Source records

= = =

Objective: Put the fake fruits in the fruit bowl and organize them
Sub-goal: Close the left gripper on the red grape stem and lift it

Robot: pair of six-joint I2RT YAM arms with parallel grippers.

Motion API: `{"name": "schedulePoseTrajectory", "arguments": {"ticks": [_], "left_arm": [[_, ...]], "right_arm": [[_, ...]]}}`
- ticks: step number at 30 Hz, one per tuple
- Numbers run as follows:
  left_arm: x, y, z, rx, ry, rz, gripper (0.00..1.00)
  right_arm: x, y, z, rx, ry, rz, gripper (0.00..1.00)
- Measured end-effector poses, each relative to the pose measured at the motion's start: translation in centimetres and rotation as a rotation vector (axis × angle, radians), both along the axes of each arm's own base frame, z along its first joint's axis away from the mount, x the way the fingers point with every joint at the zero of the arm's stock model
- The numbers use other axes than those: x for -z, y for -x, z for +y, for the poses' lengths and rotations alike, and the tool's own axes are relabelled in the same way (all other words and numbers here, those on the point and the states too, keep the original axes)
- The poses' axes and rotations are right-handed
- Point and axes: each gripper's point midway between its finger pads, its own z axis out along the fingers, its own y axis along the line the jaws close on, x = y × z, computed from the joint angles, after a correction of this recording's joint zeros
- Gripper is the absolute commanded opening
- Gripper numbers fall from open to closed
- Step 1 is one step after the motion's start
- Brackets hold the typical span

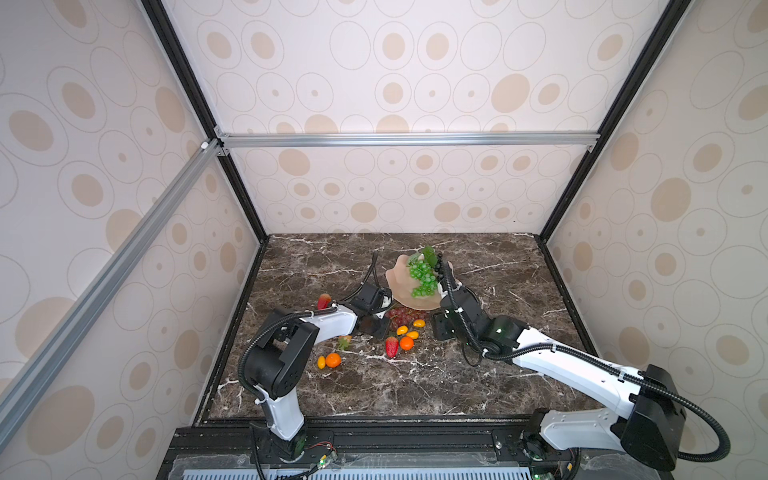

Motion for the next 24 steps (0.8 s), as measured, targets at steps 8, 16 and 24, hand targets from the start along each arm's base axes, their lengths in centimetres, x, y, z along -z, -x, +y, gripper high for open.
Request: {"name": "schedulePoseTrajectory", "arguments": {"ticks": [8,16,24], "left_arm": [[-2.7,0.9,1.1,-0.043,0.009,-0.062,0.0],[-6.6,1.1,1.4,-0.08,0.023,-0.17,0.0],[-10.5,1.1,1.9,-0.11,0.039,-0.281,0.0]], "right_arm": [[0.4,-0.2,0.4,-0.004,0.007,0.013,0.59],[0.5,-0.3,0.6,-0.001,0.002,0.021,0.59],[-1.4,-1.1,-0.7,0.082,-0.035,-0.067,0.61]]}}
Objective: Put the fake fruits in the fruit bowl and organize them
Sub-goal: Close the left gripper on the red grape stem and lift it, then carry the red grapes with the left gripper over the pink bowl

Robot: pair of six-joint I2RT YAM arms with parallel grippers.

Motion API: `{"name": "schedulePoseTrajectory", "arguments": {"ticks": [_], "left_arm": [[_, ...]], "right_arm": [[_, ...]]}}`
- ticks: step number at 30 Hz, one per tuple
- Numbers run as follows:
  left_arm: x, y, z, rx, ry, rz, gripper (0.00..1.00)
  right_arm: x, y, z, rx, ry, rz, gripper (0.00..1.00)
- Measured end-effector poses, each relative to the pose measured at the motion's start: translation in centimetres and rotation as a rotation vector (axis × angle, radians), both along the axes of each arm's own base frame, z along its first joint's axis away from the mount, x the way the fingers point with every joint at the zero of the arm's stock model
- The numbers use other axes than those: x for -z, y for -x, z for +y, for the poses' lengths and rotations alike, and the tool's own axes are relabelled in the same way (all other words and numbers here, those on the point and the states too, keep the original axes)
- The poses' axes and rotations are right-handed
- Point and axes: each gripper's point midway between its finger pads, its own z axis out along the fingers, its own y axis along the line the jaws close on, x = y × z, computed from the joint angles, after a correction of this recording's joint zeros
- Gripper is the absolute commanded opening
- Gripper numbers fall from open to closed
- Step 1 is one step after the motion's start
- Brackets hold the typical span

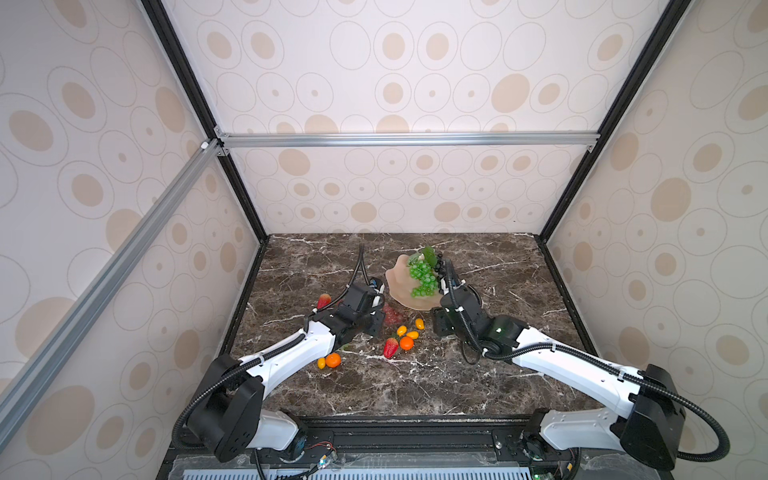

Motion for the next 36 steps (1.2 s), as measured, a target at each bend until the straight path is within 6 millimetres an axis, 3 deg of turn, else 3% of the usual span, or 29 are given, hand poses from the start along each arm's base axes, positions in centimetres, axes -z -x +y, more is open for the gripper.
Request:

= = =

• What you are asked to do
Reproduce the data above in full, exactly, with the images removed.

• Answer space
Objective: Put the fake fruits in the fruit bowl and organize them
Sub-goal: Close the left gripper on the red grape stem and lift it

Robot: pair of six-joint I2RT YAM arms with parallel grippers.

Motion API: `{"name": "schedulePoseTrajectory", "arguments": {"ticks": [_], "left_arm": [[_, ...]], "right_arm": [[_, ...]]}}`
- ticks: step number at 30 Hz, one per tuple
- Numbers run as follows:
  left_arm: x, y, z, rx, ry, rz, gripper (0.00..1.00)
  right_arm: x, y, z, rx, ry, rz, gripper (0.00..1.00)
- Measured end-effector poses, each relative to the pose measured at the motion's start: translation in centimetres and rotation as a rotation vector (axis × angle, radians), both along the axes of each arm's own base frame, z along its first joint's axis away from the mount, x the way the fingers point with every joint at the zero of the arm's stock model
- The numbers use other axes than those: x for -z, y for -x, z for +y, for the poses' lengths and rotations alike, and the tool's own axes are relabelled in the same way (all other words and numbers here, those on the point and the states too, keep the original axes)
- The poses' axes and rotations are right-handed
- Point and axes: each gripper's point midway between its finger pads, its own z axis out along the fingers, its own y axis along the line the jaws close on, x = y × z, computed from the joint angles, after a correction of this recording's joint zeros
- Gripper is the absolute commanded opening
- Gripper numbers fall from open to closed
- Step 1 is one step after the motion's start
- Brackets hold the typical span


Motion for the next 24 steps (0.8 s), as measured, targets at steps 8, 16 and 24, hand targets from the start along each arm's base axes, their lengths in centimetres, x, y, z along -z, -x, +y, gripper high for open.
Request: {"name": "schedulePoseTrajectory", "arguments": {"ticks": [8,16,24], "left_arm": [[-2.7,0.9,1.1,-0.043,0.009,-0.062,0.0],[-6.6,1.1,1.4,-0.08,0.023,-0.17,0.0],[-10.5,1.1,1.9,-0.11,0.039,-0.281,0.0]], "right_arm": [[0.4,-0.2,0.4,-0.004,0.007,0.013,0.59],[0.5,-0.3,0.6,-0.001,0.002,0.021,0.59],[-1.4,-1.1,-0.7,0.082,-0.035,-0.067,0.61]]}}
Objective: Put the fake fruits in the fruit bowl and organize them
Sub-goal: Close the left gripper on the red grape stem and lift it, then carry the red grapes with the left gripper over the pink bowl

Robot: pair of six-joint I2RT YAM arms with parallel grippers.

Motion API: `{"name": "schedulePoseTrajectory", "arguments": {"ticks": [_], "left_arm": [[_, ...]], "right_arm": [[_, ...]]}}`
- ticks: step number at 30 Hz, one per tuple
- Numbers run as follows:
  left_arm: x, y, z, rx, ry, rz, gripper (0.00..1.00)
  right_arm: x, y, z, rx, ry, rz, gripper (0.00..1.00)
- Measured end-effector poses, each relative to the pose measured at the motion's start: translation in centimetres and rotation as a rotation vector (axis × angle, radians), both along the axes of each arm's own base frame, z along its first joint's axis away from the mount, x the way the fingers point with every joint at the zero of the arm's stock model
- The numbers use other axes than those: x for -z, y for -x, z for +y, for the poses' lengths and rotations alike, and the tool's own axes are relabelled in the same way (all other words and numbers here, those on the point and the states too, keep the original axes)
- The poses' axes and rotations are right-handed
- Point and axes: each gripper's point midway between its finger pads, its own z axis out along the fingers, its own y axis along the line the jaws close on, x = y × z, computed from the joint angles, after a correction of this recording's joint zeros
- Gripper is the absolute commanded opening
- Gripper numbers fall from open to closed
- Step 1 is one step after the motion's start
- Brackets hold the typical span


Motion for the next 36 steps (1.2 s), as measured, a target at each bend until the straight path is within 6 millimetres an axis, 3 deg of turn, else 3% of the usual span, or 29 are given, hand poses from the start along each arm's base axes, positions in centimetres, axes -z -x +y, more is open for the gripper.
Request:

This exercise has no more to it.